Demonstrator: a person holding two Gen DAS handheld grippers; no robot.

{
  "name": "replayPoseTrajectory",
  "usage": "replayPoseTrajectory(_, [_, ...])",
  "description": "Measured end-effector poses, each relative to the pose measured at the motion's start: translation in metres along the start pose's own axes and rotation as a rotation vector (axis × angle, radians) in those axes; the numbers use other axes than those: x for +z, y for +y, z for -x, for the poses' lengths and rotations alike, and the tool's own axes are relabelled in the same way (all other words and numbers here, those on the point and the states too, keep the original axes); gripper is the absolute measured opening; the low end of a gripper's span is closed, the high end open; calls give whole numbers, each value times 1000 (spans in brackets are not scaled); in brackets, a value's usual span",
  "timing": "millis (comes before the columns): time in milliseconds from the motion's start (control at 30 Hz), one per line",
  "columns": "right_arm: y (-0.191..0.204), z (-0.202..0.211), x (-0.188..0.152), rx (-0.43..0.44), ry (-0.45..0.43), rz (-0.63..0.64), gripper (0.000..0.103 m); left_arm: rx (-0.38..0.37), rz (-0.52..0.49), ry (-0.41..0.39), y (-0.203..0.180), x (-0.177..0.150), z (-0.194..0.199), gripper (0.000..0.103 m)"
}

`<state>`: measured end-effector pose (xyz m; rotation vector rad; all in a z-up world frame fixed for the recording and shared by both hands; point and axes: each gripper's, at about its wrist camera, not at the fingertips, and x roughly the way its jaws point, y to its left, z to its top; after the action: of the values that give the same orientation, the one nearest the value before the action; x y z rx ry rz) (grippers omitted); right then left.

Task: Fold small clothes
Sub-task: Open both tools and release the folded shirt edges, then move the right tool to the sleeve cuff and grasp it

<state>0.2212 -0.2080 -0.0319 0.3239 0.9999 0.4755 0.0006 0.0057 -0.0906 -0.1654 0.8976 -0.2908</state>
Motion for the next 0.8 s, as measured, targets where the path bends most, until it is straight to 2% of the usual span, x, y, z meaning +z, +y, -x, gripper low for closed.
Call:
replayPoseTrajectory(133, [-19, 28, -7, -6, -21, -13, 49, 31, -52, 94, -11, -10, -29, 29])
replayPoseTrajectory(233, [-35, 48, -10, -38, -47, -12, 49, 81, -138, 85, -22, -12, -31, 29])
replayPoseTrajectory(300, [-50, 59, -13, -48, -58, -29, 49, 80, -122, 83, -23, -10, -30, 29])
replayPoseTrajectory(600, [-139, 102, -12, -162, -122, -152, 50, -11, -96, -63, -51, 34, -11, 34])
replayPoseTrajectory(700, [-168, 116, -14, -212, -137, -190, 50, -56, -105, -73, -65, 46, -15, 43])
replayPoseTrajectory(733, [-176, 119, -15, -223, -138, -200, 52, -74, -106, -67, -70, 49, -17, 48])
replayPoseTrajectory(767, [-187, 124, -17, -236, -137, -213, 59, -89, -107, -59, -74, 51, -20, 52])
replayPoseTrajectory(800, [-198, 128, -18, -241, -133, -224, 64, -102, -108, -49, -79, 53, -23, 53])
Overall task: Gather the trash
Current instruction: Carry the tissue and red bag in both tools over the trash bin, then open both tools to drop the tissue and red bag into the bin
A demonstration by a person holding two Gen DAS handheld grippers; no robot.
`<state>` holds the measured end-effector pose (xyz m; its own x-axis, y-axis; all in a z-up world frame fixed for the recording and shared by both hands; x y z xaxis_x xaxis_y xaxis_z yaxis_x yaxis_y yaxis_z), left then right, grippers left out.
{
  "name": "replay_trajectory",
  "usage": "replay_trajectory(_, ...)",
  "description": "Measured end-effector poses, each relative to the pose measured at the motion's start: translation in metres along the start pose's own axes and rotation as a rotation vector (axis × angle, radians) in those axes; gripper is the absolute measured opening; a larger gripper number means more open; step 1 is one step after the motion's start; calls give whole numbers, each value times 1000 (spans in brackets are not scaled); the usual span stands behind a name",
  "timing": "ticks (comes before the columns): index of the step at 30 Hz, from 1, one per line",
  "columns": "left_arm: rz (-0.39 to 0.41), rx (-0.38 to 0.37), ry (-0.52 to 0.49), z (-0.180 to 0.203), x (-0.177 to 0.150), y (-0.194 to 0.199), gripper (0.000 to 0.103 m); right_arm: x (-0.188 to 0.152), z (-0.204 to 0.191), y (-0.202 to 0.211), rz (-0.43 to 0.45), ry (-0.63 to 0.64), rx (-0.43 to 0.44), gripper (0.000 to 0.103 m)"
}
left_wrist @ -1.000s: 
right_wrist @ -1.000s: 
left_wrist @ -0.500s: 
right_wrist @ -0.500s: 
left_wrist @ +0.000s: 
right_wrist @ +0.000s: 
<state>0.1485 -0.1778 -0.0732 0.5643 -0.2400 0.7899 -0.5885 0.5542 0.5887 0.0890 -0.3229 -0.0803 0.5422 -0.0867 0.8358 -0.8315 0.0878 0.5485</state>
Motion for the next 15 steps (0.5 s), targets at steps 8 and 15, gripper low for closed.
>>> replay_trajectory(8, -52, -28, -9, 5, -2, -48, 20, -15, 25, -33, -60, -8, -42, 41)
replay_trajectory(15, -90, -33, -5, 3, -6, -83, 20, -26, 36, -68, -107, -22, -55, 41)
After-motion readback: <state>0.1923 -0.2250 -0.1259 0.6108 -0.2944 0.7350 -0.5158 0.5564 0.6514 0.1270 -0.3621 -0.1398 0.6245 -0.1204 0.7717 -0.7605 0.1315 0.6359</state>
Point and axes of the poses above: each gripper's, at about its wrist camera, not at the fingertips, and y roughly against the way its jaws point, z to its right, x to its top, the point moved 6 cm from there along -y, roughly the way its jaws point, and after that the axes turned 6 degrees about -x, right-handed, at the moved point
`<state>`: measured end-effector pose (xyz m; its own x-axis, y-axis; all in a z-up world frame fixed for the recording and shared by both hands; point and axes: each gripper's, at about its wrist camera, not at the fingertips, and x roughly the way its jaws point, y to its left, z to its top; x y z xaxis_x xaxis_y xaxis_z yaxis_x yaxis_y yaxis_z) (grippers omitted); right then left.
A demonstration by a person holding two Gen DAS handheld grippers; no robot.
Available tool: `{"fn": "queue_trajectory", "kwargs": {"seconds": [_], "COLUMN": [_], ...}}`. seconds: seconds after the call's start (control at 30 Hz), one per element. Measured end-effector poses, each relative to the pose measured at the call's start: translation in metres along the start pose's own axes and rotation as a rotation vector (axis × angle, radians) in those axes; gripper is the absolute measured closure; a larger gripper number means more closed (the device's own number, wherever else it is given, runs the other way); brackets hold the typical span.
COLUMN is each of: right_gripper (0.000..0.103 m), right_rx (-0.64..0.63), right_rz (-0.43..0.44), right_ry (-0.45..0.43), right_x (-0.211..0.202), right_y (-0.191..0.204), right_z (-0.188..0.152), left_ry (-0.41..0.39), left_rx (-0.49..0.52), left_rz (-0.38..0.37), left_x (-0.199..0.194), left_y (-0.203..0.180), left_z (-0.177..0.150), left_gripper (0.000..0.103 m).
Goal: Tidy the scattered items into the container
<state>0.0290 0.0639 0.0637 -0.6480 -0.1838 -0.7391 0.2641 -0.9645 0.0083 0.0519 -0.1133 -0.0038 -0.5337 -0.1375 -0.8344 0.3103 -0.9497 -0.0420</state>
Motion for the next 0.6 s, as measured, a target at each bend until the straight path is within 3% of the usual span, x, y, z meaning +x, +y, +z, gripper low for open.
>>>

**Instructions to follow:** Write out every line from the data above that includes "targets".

**Written reply:**
Motion for the next 0.8 s, as measured, targets where the path bends most, until it is straight to 2% of the usual span, x, y, z meaning +z, +y, -x, gripper low for closed.
Motion for the next 15 steps (0.5 s), targets at steps 8 and 15, gripper low for closed.

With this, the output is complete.